Second, the current research shows that the existing vaccine can control the existing virus variation. However, we must take precautions. Under the situation that the virus is still spreading rapidly around the world, we must closely monitor the variation of the virus and do a good job in the research and development of vaccines for severe mutant strains in Covid-19 in advance.
Third, actively promote more vaccines to carry out phase III clinical trials, promote more vaccines to market, and form greater production capacity, with the ultimate goal of increasing vaccine supply.
Fourthly, nasal spray vaccine is also one of our earliest technical routes. At present, the relevant units are carrying out clinical trials of nasal spray and aerosol inhalation COVID-19 vaccine and collecting statistical analysis. After the data are basically complete, we will organize experts to demonstrate its safety and effectiveness in due course.
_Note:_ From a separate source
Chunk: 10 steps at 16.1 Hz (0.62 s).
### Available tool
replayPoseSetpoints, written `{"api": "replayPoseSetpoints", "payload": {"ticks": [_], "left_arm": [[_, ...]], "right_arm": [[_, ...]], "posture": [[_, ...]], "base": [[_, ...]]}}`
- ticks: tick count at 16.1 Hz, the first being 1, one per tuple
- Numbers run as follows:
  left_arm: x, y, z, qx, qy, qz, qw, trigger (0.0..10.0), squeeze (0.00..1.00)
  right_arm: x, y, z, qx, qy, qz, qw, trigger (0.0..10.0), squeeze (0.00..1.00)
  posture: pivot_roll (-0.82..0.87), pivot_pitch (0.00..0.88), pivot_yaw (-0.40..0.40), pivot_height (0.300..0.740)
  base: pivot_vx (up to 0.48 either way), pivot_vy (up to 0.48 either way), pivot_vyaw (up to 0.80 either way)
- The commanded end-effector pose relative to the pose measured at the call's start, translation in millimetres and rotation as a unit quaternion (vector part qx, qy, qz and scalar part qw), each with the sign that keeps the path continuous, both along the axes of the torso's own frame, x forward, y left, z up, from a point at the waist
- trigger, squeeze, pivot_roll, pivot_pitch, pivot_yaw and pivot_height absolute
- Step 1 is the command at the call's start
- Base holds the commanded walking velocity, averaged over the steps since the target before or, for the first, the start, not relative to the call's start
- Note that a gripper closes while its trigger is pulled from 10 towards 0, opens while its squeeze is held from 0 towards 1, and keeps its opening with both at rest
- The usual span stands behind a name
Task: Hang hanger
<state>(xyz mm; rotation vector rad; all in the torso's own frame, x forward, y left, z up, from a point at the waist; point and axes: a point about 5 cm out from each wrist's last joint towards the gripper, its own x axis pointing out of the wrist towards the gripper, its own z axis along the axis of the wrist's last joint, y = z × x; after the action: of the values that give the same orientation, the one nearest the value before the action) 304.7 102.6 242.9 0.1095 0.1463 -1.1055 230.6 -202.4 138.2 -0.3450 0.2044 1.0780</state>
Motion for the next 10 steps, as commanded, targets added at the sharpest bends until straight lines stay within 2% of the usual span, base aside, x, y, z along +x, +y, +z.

Fifthly, the population of vaccine users in COVID-19 in China has covered over 18 years old, and the age of vaccinators is over 100 years old. At present, experts have demonstrated the safety and effectiveness of the vaccine used by people aged 3 to 17, and will use it in this population as needed after approval by relevant state departments.
Sixthly, we also advocate that WHO can make timely adjustments to the rules of COVID-19’s entry into the emergency use list according to the actual situation of global epidemic prevention and control. For example, for animal experiments and phase I/II clinical trials, the effect is very good, and the production is in full compliance with GMP standards. Therefore, we should consider exempting phase III clinical trials and taking neutralizing antibodies as a substitute index, which can greatly increase the supply of vaccines.
The virus is our common enemy, and the whole world is a community of human destiny. One place is not safe, and nobody is safe. "Hello everyone is really good!" We must join hands in this protracted war against the epidemic.